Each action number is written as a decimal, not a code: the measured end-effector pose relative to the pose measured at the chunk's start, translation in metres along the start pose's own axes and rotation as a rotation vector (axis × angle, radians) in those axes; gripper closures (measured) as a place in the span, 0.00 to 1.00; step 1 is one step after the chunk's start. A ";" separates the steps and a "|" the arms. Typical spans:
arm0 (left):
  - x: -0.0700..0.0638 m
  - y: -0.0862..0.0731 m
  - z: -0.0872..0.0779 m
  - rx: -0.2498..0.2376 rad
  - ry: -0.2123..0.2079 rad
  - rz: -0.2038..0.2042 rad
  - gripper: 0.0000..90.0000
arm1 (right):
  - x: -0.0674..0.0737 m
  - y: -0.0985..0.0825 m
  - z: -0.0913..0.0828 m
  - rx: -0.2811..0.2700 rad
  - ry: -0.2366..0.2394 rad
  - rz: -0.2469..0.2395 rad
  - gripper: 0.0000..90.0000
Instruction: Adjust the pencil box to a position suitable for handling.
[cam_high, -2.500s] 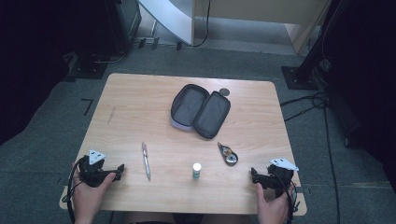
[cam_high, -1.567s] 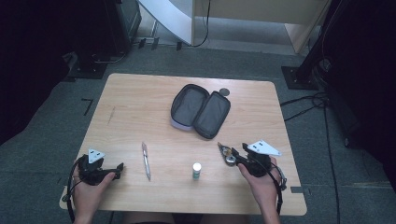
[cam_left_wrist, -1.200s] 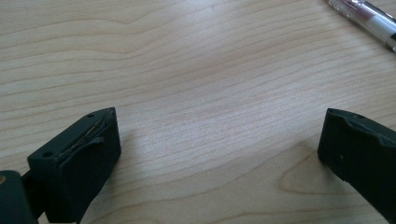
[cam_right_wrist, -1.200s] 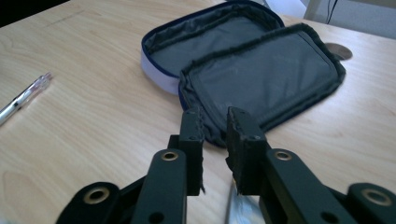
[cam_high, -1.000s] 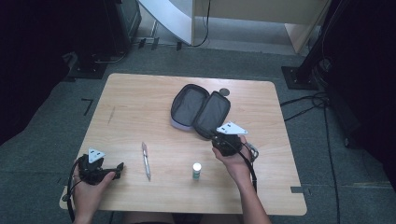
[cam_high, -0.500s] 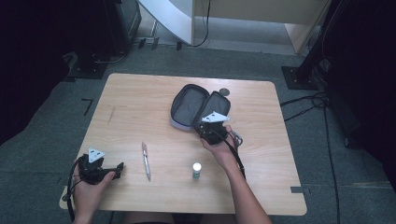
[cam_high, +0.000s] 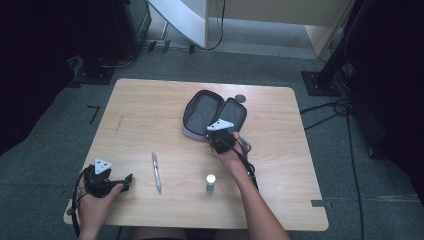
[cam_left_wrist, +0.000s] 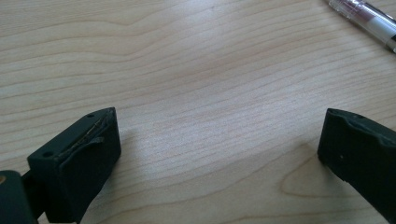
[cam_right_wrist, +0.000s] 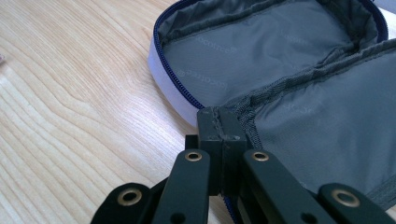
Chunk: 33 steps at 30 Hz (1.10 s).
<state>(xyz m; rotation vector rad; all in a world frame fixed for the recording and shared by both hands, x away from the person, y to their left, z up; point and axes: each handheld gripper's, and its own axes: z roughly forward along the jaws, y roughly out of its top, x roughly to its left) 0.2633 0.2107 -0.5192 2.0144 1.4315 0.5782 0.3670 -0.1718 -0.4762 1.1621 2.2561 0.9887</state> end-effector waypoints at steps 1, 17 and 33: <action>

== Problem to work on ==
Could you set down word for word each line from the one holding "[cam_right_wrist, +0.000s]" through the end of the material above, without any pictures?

== Solution to this task ==
[cam_right_wrist, +0.000s] 
Chunk: 33 steps at 30 Hz (1.10 s).
<state>(xyz m; rotation vector rad; all in a world frame fixed for the recording and shared by both hands, x away from the person, y to their left, z up; point and axes: each handheld gripper's, and its own axes: z roughly forward along the jaws, y roughly out of its top, x roughly to its left) 0.2633 0.2107 -0.5192 2.0144 1.4315 0.5782 0.3670 -0.1718 -0.4762 1.1621 2.2561 0.9887</state> end-effector waypoints at steps 1, 17 and 33: <action>

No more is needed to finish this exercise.